文筆がライフワークの10年間

 石の上にも3年という言葉があるが、10年やって駄目なことは諦める手も考える。子供の頃に読んだズッコケ3人組の作者様が「ヒバクシャ」ということをテレビで知った。まあ、被曝は悪いことではなく災難だったと思うけど、そこまで生活に支障がなくても被曝認定されると国から保険金が出るので、保険金で生計を立てながら子供に小説を書いて読ませて小遣いを稼ぎ、作家としての夢を持たせる。そういうことが丸々ひっくるめて良し悪しの判断を付けることは難しいが、トリックではあるよなと思った。

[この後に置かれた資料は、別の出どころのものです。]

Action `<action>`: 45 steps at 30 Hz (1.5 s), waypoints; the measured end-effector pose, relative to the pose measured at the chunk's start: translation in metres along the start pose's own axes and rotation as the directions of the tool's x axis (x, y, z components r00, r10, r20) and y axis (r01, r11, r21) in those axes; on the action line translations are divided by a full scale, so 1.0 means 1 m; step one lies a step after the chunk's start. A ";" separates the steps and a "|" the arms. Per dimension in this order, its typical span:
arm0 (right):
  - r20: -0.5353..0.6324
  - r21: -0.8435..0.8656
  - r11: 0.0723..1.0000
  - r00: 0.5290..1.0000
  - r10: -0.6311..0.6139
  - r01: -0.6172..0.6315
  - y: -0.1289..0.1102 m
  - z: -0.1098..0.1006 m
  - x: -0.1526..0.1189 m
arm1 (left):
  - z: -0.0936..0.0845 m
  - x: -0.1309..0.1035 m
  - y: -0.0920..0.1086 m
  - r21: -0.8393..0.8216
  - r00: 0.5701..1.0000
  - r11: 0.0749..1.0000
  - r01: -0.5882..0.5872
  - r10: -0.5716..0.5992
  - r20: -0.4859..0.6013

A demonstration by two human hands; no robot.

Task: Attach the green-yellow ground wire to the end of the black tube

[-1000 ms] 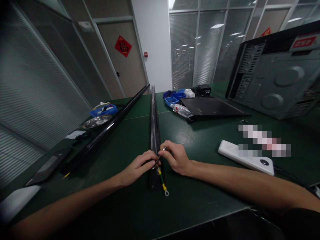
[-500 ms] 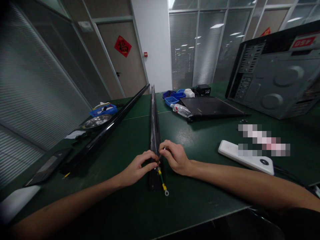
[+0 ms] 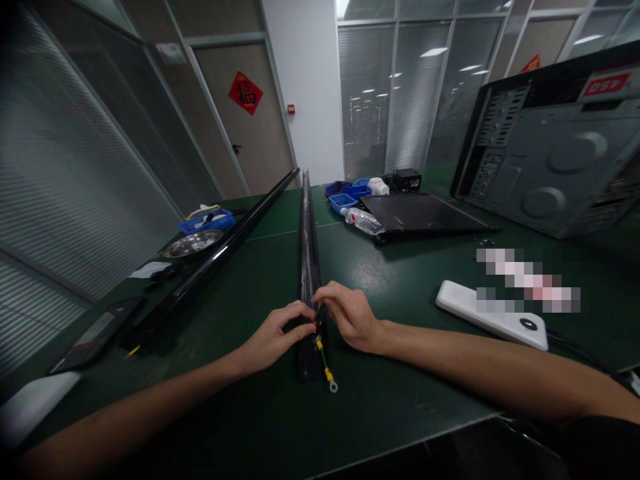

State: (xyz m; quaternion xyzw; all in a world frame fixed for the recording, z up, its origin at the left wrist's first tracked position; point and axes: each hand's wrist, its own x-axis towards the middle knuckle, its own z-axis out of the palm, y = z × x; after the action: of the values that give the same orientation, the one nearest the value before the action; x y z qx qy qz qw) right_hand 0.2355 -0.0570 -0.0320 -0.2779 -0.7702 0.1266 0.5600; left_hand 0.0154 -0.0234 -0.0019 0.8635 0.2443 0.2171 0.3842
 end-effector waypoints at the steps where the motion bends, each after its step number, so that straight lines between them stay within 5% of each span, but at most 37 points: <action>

 俺も20代はプログラマシステムエンジニアとして働いたが、30代は病気で親に養ってもらいながら派遣プログラマでお小遣いを稼いだり借金を返したりしていた。そして貯金が出来て休んでいるところに、社労士さんの勧めで障害年金をもらうことを決めた。二度の裁判で、俺は国から労災を認められ、厚生年金をもらえるようになった。額は言えないが、会社勤めの6分の1ほどの額だ。これではとても食っていけないと思ったものの、親の老齢年金もあるし、店もあるし、仕事も貯金が減ったらしようと思っている間に40代も半ば、ブログを書いてアフィ収入を楽しみに、ギター弾いてテレビ見て、PS2やDSで遊んでとにかく街ブラでお金使うようなことをしないで過ごせば、年金生活でも貯金が増えていくやりくり。

 建前としてブロガー、ギタリスト、投資家などとしているが、もちろんプログラマでもあるけどそれは実務からは退いて趣味として続けていて、年金をもらうことは最初は親の教えである「働かざるもの食うべからず」で罪悪感があったが、3年も経ってみると会社の経営者に首を切られないように肩身の狭い思いをするでなく、何を敵に回しても国が食わせてくれるみたいな無敵感が備わって、ああ、これが皆が社会保障のついた公務員とか正社員になりたがる本当の旨味なのかもなと思った。

 俺も病気が本当に辛い時期を過ぎ、お薬や休職でかなりマシになっているけれど、お医者さんからは車の運転はやめておいたほうがいい、フルタイムの仕事の復帰は無理があると思うと守ってもらえる。病気になる前はしんどくて心療内科にかかっても「どこも悪くないです」と突っぱねられたものだけど、残業120時間くらいしていた。ただ、IT産業という言葉もなかったし、プログラマというのが何とも得体の知れない職業で、それなのにまあまあ高給取りなのが使いぶりから嫉妬を買い、頑張ってる割に肩身の狭いという社会との摩擦もストレスだった。恐らくだけど、厚生年金はよく働いたプログラマへの実質的な恩赦なのだ。富士通システムエンジニアが何百人とリストラというニュースが流れたこともあるが、もしかしたら退職金とか何かのカラクリで、それ相応の保障が与えられているのかもなと想像する。

 その中で、このブログってやつも仕事をせずに暮らしている申し訳なさから、広告業としての小遣い稼ぎを言い訳に、何か手慰みとして「しなければならない」というところで暇人の間に義務感が広まっている感じすらあるんだけど、俺から言わせると10万円そこそこのノートパソコンで暇人がパチパチとタイプした文字よりも数千万から1億くらいの制作費をかけているテレビのドラマとかが見られないで通り過ぎる、毎週出るマンガ週刊誌が読まれないで回収になる。そっちの方が戦犯の度合いが高いようにも勘定できる。

 今年の初め頃までは読売日テレだったけど、秋以降はずっとNHKを見ていました。受信と発信のI/Oバランスで、パソコンのキーボードを使っている分だけ、テレビやラジオに投書で寄せられる意見よりも視聴者としての発言がブログからダイレクトにテレビ局や広告主に届くので、もうすっかり王様気分で番組を楽しませてもらいました。

 その中で、過去の功績に恩赦があったとして、それを認めない現役のプロレタリア労働者の間で、俺が実質的にブルジョワジーと化して見え、革命するべき対象と捉えられる危険性は無視できないし、その傍らでゲーム強いとかギター弾けるにパソコン強いというのが金持ちイコール受け手ではなく「いいぞもっとやれ」という側に立ってくれる応援者もちらほら。

 まだまだ、自分の身の回りではなく波及効果を考えても分からないことだらけで、摂取する情報源のさじ加減ひとつで自分の思想にもグラグラ揺れる不安定な要素はあり、NHKに押されて右傾化が進む中で無自覚に轢き殺してしまっている人に佐野史郎さんから警告を鳴らされたり。元々が相当に左寄りで文句垂れで、そのくせ仕事やゲームに打ち込んで成果出して戦績上げて、結果「この子こんなに強いんやったらいっそ右に付いたら楽勝ちゃうの」と某局から担がれて、それから読売になってNHKになったという。

 しかし自分が引っ張ってきた感のある左の人々を勝てば官軍で寝返って切るのも如何なものか。三国志呂布なのか俺はと思ったところで、呂布なんて知らんよね。そうよね。戦国武将に例える方がまだまともよね、というところで戦国も終わって渋沢栄一の大河が落ち着いたところで来年から何しよっか。働いている人みんなの仕事がちょっとはラクになる仕事。

 そう考えたら活字なんてシゴいて読ませるでなく「テレビ見ろ」「マンガ読め」は正義。